- WHAT THE TASK ASKS -
Copy every line below precisely as it appears.
[[ DATA SUPPLIED, beginning ]]
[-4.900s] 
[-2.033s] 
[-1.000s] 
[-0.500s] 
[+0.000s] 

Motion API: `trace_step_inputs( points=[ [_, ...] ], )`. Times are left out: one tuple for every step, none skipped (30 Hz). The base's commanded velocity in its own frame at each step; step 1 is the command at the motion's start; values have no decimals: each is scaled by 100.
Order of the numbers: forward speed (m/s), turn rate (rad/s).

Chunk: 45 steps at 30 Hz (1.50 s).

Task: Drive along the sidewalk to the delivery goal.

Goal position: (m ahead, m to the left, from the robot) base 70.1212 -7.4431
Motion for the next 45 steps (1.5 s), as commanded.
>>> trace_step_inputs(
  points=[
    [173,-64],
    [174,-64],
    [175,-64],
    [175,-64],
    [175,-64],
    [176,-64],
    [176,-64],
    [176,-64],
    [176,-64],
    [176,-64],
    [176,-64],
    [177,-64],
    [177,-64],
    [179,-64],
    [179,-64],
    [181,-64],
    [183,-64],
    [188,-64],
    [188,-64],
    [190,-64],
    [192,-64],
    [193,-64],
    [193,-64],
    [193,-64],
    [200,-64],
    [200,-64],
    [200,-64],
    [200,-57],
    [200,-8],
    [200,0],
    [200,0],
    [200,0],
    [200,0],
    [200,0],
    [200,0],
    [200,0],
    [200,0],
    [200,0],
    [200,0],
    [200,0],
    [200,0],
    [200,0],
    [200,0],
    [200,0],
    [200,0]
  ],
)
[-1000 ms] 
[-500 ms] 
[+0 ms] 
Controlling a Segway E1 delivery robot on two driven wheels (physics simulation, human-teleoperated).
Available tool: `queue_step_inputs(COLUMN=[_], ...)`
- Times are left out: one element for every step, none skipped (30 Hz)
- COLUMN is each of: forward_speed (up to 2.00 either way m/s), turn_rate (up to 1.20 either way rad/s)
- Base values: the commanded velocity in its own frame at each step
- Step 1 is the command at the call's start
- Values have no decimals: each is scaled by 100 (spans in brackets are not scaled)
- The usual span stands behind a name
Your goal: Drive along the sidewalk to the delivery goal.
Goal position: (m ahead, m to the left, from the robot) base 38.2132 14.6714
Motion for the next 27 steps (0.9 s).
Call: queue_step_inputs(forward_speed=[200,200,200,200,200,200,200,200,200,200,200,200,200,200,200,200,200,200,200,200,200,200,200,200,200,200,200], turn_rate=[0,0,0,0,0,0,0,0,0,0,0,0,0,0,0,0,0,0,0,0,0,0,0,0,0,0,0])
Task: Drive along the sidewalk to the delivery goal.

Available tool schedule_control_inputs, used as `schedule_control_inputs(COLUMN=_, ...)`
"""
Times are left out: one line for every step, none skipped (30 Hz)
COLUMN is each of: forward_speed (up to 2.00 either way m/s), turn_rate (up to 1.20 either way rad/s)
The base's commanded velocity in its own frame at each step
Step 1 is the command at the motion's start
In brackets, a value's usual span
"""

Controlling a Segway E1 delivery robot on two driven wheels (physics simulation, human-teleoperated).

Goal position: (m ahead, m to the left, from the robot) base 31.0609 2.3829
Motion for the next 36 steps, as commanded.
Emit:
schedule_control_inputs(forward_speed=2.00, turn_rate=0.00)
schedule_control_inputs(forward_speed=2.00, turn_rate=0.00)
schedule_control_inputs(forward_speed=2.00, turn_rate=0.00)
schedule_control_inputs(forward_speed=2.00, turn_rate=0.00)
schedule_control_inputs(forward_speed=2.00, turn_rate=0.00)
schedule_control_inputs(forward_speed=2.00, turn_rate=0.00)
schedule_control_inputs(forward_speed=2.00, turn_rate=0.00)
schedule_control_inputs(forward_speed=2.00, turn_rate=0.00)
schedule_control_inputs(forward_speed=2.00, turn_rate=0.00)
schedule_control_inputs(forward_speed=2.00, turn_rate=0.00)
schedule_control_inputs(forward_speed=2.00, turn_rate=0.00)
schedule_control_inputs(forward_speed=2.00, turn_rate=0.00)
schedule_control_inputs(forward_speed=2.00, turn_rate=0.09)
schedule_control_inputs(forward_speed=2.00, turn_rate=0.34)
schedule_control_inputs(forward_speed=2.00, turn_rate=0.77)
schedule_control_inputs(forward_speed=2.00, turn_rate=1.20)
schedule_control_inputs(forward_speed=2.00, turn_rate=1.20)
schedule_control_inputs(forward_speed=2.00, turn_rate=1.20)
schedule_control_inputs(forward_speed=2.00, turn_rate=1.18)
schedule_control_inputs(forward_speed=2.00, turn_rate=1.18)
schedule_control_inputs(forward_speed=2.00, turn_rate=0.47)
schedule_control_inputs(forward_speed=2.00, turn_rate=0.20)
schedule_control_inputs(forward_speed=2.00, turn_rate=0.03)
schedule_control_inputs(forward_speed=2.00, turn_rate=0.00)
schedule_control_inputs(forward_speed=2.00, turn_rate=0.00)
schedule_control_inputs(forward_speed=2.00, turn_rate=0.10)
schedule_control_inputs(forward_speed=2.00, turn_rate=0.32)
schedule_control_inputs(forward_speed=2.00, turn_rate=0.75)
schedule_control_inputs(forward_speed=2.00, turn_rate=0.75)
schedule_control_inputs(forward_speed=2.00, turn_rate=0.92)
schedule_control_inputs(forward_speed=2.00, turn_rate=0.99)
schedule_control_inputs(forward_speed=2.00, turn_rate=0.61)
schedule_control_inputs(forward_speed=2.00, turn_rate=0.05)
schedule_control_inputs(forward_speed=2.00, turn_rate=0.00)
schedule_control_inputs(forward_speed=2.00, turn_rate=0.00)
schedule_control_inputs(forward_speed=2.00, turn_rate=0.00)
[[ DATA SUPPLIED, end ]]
- RESPONSE TO THE EXERCISE -
[-4.900s] 
[-2.033s] 
[-1.000s] 
[-0.500s] 
[+0.000s] 

Motion API: `trace_step_inputs( points=[ [_, ...] ], )`. Times are left out: one tuple for every step, none skipped (30 Hz). The base's commanded velocity in its own frame at each step; step 1 is the command at the motion's start; values have no decimals: each is scaled by 100.
Order of the numbers: forward speed (m/s), turn rate (rad/s).

Chunk: 45 steps at 30 Hz (1.50 s).

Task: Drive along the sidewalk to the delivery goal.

Goal position: (m ahead, m to the left, from the robot) base 70.1212 -7.4431
Motion for the next 45 steps (1.5 s), as commanded.
>>> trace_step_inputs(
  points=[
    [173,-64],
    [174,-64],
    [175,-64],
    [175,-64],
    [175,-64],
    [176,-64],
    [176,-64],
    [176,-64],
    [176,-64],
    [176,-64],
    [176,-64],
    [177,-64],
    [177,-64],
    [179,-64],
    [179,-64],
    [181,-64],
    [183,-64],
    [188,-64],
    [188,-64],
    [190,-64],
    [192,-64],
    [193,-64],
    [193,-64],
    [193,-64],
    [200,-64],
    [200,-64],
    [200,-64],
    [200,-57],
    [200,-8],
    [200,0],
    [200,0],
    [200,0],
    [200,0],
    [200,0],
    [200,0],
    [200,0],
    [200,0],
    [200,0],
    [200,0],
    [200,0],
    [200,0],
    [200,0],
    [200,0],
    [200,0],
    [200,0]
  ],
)
[-1000 ms] 
[-500 ms] 
[+0 ms] 
Controlling a Segway E1 delivery robot on two driven wheels (physics simulation, human-teleoperated).
Available tool: `queue_step_inputs(COLUMN=[_], ...)`
- Times are left out: one element for every step, none skipped (30 Hz)
- COLUMN is each of: forward_speed (up to 2.00 either way m/s), turn_rate (up to 1.20 either way rad/s)
- Base values: the commanded velocity in its own frame at each step
- Step 1 is the command at the call's start
- Values have no decimals: each is scaled by 100 (spans in brackets are not scaled)
- The usual span stands behind a name
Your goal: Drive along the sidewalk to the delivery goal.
Goal position: (m ahead, m to the left, from the robot) base 38.2132 14.6714
Motion for the next 27 steps (0.9 s).
Call: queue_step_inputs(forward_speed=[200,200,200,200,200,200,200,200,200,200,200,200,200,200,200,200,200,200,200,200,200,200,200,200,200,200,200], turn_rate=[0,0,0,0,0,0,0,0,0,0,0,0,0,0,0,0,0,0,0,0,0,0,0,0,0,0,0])
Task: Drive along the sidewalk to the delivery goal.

Available tool schedule_control_inputs, used as `schedule_control_inputs(COLUMN=_, ...)`
"""
Times are left out: one line for every step, none skipped (30 Hz)
COLUMN is each of: forward_speed (up to 2.00 either way m/s), turn_rate (up to 1.20 either way rad/s)
The base's commanded velocity in its own frame at each step
Step 1 is the command at the motion's start
In brackets, a value's usual span
"""

Controlling a Segway E1 delivery robot on two driven wheels (physics simulation, human-teleoperated).

Goal position: (m ahead, m to the left, from the robot) base 31.0609 2.3829
Motion for the next 36 steps, as commanded.
Emit:
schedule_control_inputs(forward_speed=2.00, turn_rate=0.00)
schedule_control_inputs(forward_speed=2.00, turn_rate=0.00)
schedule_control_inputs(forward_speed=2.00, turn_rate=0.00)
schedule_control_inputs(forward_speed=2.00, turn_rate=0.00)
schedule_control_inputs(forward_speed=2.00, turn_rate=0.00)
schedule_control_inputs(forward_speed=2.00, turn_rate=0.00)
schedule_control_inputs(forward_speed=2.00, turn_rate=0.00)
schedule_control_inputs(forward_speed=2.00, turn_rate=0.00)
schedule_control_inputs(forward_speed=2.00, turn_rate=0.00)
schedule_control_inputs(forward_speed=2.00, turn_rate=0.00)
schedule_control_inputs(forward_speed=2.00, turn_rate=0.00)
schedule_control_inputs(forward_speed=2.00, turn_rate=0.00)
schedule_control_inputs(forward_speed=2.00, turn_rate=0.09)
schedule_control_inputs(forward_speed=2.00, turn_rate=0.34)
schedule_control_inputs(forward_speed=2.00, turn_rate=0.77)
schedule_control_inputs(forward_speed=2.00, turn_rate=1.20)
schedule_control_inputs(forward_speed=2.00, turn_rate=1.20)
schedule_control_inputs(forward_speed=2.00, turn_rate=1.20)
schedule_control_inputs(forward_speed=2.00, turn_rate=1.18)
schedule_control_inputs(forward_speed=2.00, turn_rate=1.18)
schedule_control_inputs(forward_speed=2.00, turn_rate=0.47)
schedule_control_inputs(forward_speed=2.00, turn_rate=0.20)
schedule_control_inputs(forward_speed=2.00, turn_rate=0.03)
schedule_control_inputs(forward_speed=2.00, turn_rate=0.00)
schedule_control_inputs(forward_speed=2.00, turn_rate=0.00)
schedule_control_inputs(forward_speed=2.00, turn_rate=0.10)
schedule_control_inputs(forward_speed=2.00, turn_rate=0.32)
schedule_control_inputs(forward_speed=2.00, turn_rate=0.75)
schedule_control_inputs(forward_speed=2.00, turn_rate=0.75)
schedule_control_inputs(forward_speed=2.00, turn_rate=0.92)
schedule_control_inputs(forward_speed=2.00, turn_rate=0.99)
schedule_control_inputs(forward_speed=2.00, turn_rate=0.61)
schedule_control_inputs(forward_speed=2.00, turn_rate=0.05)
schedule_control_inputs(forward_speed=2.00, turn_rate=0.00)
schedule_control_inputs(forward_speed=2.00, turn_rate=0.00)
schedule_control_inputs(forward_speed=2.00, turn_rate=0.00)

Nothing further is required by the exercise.